The standard Accord featured more items than the base models of similar cars (Ford Mondeo, Peugeot 406, Vauxhall Vectra, etc.) in its class. The basic S came with ABS, alarm, engine immobilizer, and air-conditioning, with the SE added the options of metallic paint, cruise control, climate control and later, satellite navigation. The 1998–1999 ES version came with all those features (except the satellite navigation optional), as well as a walnut and leather trimmed interior with heated front seats. This model was renamed as the SE Executive in late 1999.

The EU version had a minor facelift in 2001 including a revised grill, alloy wheels, bumpers and both rear and front lights. In 2001, the trim range was expanded with a Type-V; with leather trim as standard equipment, satellite navigation and a tiptronic automatic transmission as optional. The Sport model, which was as the SE, came with modified styling, spoiler, and a color-coded side skirt (as opposed to black plastic).

Other engines included a 1.8 L F18B VTEC engine rated at 138 hp (103 kW), a 2 L F20B6 VTEC engine rated at 145 hp (108 kW), as well as a 1.6 which was the entry level engine not offered in the United Kingdom, it produces 85 kW (114 hp). The Type-V model (2001–2003) included the F23Z5 VTEC engine, it was the largest engine that European 6th-gen Accord offered.
The Type-R, Type-V, and Sport trims can had a badge on the front grill and hood lid, though the pre-facelift models only signified Type-R on the front. The top of the range SE Executive only became identified as such in 2000 with a badge ‘SE EXECUTIVE’ on the hood lid. Walnut trim interior was also dropped for the SE Executive during the facelift, while a new climate control system was added.

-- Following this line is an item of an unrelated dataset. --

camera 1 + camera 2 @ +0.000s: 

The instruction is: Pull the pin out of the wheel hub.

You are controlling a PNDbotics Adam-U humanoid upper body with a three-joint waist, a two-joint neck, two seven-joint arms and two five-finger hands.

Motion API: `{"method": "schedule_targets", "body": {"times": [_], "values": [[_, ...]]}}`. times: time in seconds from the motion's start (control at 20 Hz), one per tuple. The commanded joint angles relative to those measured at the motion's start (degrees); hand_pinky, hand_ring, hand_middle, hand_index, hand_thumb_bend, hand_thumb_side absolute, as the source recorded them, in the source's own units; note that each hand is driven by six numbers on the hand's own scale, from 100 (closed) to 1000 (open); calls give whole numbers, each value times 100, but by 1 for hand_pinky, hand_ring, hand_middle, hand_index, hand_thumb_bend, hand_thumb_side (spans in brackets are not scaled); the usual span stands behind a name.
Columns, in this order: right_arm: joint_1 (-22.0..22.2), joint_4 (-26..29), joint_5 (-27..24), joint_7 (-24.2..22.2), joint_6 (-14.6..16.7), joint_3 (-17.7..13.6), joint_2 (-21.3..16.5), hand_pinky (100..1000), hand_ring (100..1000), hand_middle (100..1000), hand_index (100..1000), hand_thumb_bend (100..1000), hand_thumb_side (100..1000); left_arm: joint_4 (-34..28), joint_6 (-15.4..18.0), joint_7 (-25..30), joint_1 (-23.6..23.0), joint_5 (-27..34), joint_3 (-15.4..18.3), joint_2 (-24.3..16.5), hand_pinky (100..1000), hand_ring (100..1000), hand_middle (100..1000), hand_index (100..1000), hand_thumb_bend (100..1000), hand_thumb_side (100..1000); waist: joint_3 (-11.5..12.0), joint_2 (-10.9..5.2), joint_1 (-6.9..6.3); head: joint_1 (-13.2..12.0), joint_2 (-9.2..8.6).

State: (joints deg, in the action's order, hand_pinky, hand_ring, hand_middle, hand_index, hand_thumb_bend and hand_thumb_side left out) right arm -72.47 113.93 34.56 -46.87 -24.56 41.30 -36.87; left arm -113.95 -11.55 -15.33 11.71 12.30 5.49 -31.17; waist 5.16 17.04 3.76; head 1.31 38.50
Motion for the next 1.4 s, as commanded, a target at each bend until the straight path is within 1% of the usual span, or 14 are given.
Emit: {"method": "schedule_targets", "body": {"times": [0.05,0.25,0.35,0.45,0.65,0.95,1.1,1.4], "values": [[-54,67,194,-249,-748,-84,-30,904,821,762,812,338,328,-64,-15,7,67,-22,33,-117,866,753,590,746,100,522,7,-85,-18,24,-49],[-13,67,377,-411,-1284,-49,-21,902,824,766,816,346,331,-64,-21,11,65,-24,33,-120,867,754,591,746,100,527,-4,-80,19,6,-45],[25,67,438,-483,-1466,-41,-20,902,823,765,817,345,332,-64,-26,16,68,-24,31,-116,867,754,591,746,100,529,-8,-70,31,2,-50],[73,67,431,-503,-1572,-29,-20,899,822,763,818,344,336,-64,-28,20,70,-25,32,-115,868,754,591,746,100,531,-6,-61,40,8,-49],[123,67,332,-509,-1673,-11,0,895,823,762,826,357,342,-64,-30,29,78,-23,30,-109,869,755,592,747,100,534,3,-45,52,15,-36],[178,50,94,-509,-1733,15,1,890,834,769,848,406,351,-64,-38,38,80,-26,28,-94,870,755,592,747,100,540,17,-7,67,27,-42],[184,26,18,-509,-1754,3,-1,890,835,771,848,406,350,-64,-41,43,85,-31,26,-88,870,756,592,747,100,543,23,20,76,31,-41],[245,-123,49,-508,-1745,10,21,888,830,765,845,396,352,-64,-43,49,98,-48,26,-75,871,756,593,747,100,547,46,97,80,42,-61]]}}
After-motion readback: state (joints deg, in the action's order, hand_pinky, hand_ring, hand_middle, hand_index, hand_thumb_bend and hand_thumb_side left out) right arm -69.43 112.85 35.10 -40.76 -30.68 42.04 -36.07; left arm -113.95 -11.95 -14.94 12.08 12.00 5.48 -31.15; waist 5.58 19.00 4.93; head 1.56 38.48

Accord Type R (CH1, 1998–2002)
The Accord Type R was a performance variant of the standard Accord, sold in European markets. Apart from a similar yet different body, the European Type R is largely identical to the Japanese CL1 Euro R, including the same “red top” H22A engine; however, in a H22A7 version (compared to H22A for Euro R) producing a lower output at 212 PS (156kW; 209 hp) at 7,200 rpm and 164 lb·ft (222 N·m) at 6,700 rpm (compared to 220 PS (162 kW; 217 hp) for Euro R). The engine was mated to U2Q7 5-speed manual transmission with helical Torsen LSD. Recaro seats, leather-wrapped Momo steering wheel, stiffer suspension, dual exhaust (including 4–2–1 stainless headers), and an aluminum-alloy gear shift knob also came standard. Like the Euro R, the Type R was fitted with a factory body kit. Other differences from the standard model include hydraulic power steering on the Type R.

The R model was facelifted in 2001 with updates to the bumpers and fog lights, but removing the factory fitted bodykit. The electric radio aerial was also replaced, with a smaller “Bee Sting” style aerial situated at the rear of the roof line. The 5 speed gearbox was revised with stronger synchros in response to a number of failures on the earlier cars, and the exhaust was fitted with more subtle tips, angled downwards and unpolished in comparison to the pre-facelift’s straight chrome tips. The interior and other parts stayed identical.

Sales of the Type R were low; for example, less than two thousand were sold in the UK alone.